◆ TO DO
Only the lines from the top of the material through the line containing "Horizontal field of view 59°, picture" should be restated, each one exactly.

◆ RAW DATA
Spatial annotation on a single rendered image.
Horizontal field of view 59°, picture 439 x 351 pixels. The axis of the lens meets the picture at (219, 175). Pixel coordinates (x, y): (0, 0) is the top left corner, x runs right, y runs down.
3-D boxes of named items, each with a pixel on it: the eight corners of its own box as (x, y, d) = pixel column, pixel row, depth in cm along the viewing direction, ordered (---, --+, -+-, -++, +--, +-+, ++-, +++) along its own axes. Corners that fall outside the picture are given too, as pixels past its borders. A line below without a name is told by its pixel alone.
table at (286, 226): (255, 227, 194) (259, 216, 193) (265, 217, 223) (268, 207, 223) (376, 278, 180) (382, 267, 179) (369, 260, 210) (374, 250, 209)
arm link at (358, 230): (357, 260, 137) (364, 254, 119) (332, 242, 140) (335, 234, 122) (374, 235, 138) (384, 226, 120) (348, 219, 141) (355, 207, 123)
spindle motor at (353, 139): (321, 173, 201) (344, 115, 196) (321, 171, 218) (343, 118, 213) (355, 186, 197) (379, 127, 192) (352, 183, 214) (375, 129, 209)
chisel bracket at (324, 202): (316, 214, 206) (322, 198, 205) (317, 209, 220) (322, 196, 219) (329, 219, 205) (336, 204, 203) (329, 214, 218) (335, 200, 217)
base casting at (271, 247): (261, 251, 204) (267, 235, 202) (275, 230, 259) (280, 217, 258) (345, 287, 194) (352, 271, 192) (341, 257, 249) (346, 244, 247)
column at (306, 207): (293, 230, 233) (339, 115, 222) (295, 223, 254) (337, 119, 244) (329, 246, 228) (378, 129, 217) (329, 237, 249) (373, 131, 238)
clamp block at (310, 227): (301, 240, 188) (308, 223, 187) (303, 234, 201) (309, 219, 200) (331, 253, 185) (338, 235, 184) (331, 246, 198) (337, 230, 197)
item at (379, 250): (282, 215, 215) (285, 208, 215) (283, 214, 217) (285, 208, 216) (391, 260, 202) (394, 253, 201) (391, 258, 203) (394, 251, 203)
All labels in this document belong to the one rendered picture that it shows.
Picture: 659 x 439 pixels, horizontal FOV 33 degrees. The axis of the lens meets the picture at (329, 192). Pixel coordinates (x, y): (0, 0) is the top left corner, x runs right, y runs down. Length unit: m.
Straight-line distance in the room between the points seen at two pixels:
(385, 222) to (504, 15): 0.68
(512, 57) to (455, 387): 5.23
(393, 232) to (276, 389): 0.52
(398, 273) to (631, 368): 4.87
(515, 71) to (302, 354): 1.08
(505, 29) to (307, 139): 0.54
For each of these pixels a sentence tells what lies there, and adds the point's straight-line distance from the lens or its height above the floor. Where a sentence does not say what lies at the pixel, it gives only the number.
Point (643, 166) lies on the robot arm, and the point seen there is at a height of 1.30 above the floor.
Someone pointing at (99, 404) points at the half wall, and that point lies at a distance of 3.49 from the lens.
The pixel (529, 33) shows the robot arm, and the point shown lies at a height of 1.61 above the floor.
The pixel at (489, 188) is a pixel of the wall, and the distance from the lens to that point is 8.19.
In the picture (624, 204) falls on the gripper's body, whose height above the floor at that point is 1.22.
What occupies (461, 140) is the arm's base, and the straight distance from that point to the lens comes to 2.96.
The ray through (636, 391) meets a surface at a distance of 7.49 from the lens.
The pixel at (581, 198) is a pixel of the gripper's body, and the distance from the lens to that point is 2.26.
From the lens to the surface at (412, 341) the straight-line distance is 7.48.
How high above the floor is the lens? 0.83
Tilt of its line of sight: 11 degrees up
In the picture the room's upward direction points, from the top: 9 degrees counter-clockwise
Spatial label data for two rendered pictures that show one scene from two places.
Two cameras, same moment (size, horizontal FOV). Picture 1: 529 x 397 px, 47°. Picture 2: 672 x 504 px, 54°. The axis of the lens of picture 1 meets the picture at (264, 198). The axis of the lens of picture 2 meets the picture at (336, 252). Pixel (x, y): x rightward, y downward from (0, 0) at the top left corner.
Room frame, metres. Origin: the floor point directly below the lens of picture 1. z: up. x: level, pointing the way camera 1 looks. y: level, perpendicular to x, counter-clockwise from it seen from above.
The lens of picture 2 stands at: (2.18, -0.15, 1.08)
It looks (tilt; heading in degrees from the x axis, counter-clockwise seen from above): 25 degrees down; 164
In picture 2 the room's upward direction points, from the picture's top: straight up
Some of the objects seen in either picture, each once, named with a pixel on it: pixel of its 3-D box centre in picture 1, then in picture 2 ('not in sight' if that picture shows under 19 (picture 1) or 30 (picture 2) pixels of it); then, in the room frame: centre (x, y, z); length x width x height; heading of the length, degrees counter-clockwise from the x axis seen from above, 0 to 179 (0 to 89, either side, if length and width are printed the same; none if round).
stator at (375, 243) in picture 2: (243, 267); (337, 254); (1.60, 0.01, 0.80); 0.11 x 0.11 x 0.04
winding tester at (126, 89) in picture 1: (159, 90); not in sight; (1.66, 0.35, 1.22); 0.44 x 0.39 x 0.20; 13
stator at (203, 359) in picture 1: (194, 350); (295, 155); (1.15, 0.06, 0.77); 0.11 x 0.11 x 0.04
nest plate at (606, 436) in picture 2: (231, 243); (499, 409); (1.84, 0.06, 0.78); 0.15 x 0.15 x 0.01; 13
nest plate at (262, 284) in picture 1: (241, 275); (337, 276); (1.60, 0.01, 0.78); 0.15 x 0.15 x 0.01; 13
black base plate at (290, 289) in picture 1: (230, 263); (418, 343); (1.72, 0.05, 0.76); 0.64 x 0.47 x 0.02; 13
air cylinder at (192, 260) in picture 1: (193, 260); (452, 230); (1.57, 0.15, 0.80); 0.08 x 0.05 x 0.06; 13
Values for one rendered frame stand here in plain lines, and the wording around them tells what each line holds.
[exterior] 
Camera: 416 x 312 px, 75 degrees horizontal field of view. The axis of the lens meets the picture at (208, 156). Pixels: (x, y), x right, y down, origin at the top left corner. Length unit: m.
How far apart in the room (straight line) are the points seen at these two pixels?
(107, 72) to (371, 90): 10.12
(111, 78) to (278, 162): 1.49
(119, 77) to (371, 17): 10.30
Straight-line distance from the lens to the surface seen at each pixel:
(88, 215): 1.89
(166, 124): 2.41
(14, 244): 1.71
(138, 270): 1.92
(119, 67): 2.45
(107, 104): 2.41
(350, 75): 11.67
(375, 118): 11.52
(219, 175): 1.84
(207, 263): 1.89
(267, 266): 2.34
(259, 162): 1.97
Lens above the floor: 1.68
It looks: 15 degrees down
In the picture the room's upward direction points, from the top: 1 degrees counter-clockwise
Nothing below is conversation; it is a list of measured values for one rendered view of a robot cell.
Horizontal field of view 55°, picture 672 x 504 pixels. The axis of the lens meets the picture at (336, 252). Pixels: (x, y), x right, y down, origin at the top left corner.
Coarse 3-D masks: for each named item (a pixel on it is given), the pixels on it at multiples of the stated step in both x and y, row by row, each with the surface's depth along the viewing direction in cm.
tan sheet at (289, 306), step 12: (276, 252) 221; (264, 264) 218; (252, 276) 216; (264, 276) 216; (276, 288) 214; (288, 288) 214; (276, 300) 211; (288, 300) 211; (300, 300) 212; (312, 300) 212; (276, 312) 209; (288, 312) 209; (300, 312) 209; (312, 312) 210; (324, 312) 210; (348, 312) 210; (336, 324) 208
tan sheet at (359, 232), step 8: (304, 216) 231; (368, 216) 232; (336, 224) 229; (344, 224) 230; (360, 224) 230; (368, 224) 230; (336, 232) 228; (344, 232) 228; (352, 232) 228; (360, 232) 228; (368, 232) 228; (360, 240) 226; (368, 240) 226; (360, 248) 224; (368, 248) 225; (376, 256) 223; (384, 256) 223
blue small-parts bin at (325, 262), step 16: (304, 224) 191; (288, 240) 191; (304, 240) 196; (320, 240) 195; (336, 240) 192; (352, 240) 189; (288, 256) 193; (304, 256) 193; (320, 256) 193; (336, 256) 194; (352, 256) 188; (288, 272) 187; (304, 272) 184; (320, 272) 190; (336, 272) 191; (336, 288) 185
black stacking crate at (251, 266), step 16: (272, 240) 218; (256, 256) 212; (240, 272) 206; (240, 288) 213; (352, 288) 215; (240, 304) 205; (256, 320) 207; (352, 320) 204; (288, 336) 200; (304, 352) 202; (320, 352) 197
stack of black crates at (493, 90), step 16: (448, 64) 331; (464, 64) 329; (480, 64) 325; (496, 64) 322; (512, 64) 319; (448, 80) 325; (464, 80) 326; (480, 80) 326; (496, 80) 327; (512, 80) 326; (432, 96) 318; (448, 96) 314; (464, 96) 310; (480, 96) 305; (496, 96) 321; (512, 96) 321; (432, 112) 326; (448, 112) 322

◆ EXERCISE RESULT
Spatial annotation on a single rendered image.
Horizontal field of view 59°, picture 439 x 351 pixels. The axis of the lens meets the picture at (219, 175). Pixel coordinates (x, y): (0, 0) is the top left corner, x runs right, y runs down.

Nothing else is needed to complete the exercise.